Apakah saya akan membunuh orang? Raka tiba dirumahnya sudah larut malam dan tidak ingin mengganggu orang dirumah. Dia menggunakan pisau untuk membuka kamarnya. Sesampai didepan ranjang, dia meraba dan mendapati ada seorang di sisi kiri ranjang. Dia sangat marah, dan mau menghunus pisau, Raka berfikir kalau itu adalah maling. Pada saat mau menghujamkan pedangnya, dia ingat lagi nasehat Pak Sabar, jangan membunuh. Dia lalu menyalakan lilin dan ternyata yang tidur adalah adik sepupunya yang baru saja tiba dan sedang berkunjung.

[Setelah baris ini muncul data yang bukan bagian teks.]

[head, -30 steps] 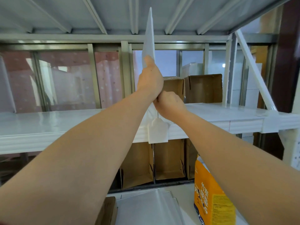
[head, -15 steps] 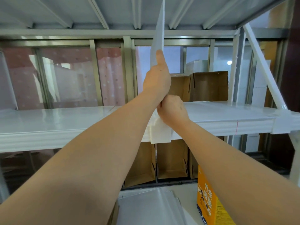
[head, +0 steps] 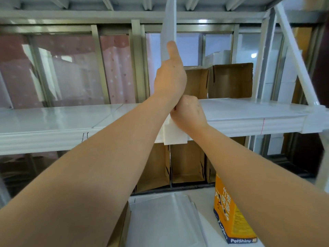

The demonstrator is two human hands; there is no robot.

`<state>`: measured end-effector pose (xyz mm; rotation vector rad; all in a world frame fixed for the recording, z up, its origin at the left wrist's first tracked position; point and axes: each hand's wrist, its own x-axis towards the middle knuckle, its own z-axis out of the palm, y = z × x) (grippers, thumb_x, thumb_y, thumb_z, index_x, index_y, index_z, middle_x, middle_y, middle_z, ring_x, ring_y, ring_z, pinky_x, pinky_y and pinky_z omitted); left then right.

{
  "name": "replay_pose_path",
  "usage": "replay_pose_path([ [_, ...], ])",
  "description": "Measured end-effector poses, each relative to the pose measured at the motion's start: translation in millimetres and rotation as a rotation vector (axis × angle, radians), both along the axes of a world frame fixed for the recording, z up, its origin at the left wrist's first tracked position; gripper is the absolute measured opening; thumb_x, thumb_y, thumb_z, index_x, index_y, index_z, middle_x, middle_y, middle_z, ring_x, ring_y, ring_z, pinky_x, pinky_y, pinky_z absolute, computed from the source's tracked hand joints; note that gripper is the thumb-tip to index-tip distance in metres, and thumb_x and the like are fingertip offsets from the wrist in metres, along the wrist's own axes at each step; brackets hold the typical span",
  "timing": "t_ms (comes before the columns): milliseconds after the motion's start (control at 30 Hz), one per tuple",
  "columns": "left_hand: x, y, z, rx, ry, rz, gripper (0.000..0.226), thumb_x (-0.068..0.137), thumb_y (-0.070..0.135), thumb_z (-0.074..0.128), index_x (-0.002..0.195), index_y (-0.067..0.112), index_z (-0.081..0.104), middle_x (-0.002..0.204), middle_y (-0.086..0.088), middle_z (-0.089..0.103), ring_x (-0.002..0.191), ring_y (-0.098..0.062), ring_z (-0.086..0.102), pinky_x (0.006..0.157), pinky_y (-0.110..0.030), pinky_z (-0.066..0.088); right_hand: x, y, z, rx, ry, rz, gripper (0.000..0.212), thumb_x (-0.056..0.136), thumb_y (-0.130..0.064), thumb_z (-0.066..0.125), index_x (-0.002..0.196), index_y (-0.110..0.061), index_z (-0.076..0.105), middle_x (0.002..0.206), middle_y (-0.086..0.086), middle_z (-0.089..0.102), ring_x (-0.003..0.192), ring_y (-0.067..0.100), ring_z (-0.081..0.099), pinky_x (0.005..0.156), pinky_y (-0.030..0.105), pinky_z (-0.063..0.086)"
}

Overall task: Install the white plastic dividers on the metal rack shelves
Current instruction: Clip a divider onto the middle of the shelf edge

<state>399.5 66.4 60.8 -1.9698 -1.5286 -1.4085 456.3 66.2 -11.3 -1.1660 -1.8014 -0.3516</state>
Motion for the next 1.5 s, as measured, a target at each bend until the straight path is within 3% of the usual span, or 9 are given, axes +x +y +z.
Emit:
replay_pose_path([
  [133, -0.4, -5.1, -1.1, -0.003, 0.000, -0.017, 0.064, 0.091, -0.003, 0.032, 0.148, 0.008, 0.003, 0.062, 0.002, 0.033, 0.066, -0.021, 0.048, 0.061, -0.029, 0.040, 0.1, -2.6, -0.3, -0.016, -0.019, -0.011, 0.029, 0.090, -0.005, 0.040, 0.065, -0.001, 0.053, 0.061, 0.012, 0.050, 0.055, 0.025, 0.045, 0.055, 0.038, 0.039],
  [367, -1.9, -7.1, -2.8, 0.018, -0.022, 0.007, 0.064, 0.092, -0.001, 0.033, 0.148, 0.009, 0.005, 0.068, -0.003, 0.044, 0.063, -0.020, 0.050, 0.057, -0.028, 0.041, -0.3, -3.9, 0.1, -0.036, -0.045, -0.021, 0.041, 0.090, -0.003, 0.037, 0.053, -0.016, 0.028, 0.051, -0.001, 0.032, 0.052, 0.020, 0.037, 0.054, 0.031, 0.030],
  [633, -1.8, -9.0, -0.5, -0.052, 0.011, 0.033, 0.066, 0.093, 0.000, 0.032, 0.149, 0.010, -0.001, 0.061, -0.001, 0.039, 0.050, -0.010, 0.038, 0.049, -0.024, 0.034, 2.2, -6.5, -0.1, -0.012, -0.036, 0.009, 0.032, 0.096, -0.012, 0.038, 0.075, 0.002, 0.058, 0.061, 0.009, 0.050, 0.059, 0.025, 0.050, 0.061, 0.039, 0.044],
  [733, -5.1, -11.4, -1.3, -0.137, -0.054, -0.080, 0.055, 0.093, 0.000, 0.030, 0.146, 0.003, 0.012, 0.091, -0.019, 0.061, 0.068, -0.025, 0.050, 0.067, -0.033, 0.045, 5.4, -2.1, -5.3, -0.014, -0.012, 0.019, 0.034, 0.096, -0.018, 0.040, 0.071, -0.001, 0.055, 0.057, 0.007, 0.047, 0.057, 0.025, 0.049, 0.060, 0.039, 0.045],
  [833, -8.2, -14.7, 1.5, -0.168, -0.085, -0.113, 0.044, 0.094, 0.002, 0.029, 0.137, -0.001, 0.026, 0.118, -0.024, 0.057, 0.100, -0.038, 0.057, 0.081, -0.039, 0.043, 16.9, 0.6, -5.5, -0.132, -0.069, 0.080, 0.034, 0.094, -0.031, 0.047, 0.078, -0.003, 0.056, 0.065, 0.007, 0.053, 0.062, 0.022, 0.053, 0.062, 0.039, 0.047],
  [967, -14.2, -9.5, -1.7, -0.231, -0.077, -0.082, 0.030, 0.096, 0.013, 0.032, 0.119, 0.000, 0.044, 0.109, -0.021, 0.060, 0.097, -0.035, 0.060, 0.070, -0.033, 0.041, 31.1, -1.2, -0.9, -0.356, -0.244, 0.111, 0.051, 0.073, -0.054, 0.070, 0.099, -0.015, 0.050, 0.087, -0.004, 0.049, 0.074, 0.014, 0.049, 0.061, 0.023, 0.039],
  [1167, -25.6, -10.8, -34.6, -0.458, 0.106, -0.073, 0.030, 0.091, 0.019, 0.038, 0.063, 0.012, 0.043, 0.061, -0.007, 0.054, 0.054, -0.022, 0.056, 0.052, -0.028, 0.042, 29.9, -6.1, 0.8, -0.424, -0.255, 0.123, 0.067, 0.073, -0.046, 0.074, 0.126, -0.016, 0.046, 0.118, 0.001, 0.061, 0.103, 0.019, 0.058, 0.083, 0.026, 0.043],
  [1367, -26.6, -6.2, -61.4, -0.271, 0.177, 0.027, 0.039, 0.096, 0.026, 0.038, 0.060, 0.011, 0.041, 0.059, -0.003, 0.043, 0.059, -0.022, 0.047, 0.054, -0.029, 0.036, 29.1, -4.5, 0.1, -0.496, -0.321, 0.083, 0.059, 0.080, -0.056, 0.061, 0.121, -0.014, 0.052, 0.094, -0.002, 0.057, 0.107, 0.021, 0.054, 0.087, 0.034, 0.045],
  [1500, -21.0, -5.8, -76.4, -0.130, 0.220, 0.121, 0.029, 0.098, 0.027, 0.034, 0.077, 0.012, 0.046, 0.072, -0.008, 0.050, 0.073, -0.029, 0.056, 0.061, -0.032, 0.037, 33.5, -5.4, -2.5, -0.433, -0.397, 0.014, 0.038, 0.090, -0.050, 0.048, 0.085, -0.013, 0.056, 0.071, 0.000, 0.056, 0.076, 0.021, 0.055, 0.069, 0.034, 0.046],
])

Pada keesokan harinya, Raka kembali ke Pak Sabar, berlutut dan berkata: "Guru, bagaimana guru tahu apa yang akan terjadi?" Pak Sabar berkata: "Kemarin hari sangatlah panas, diperkirakan akan turun hujan petir, makanya aku mengingatkanmu untuk tidak berlindung dibawah pohon. Kamu kemarin pergi dengan amarah dan membawa pisau, maka guru mengingatkanmu agar jangan membunuh". Raka berkata: "Guru, perkiraanmu hebat sekali, aku sangatlah kagum." Pak Sabar bilang: "Aku tahu kamu minta ijin bukanlah karena urusan keluarga. Kamu tidak ingin belajar lagi dariku. Cobalah kamu pikir. Kemarin guru bilang 3x8=23 adalah benar, kamu kalah dan kehilangan semua uang beasiswamu. Tapi jikalau guru bilang 3x8=24 adalah benar, si pembeli kainlah yang kalah dan itu berarti akan hilang 1 nyawa. Menurutmu, uang beasiswamu lebih penting atau kehilangan 1 nyawa yang lebih penting?" Raka sadar akan kesalahannya dan berkata : "Guru mementingkan yang lebih utama, aku malah berpikir guru sudah tua dan pikun. Aku benar2 malu."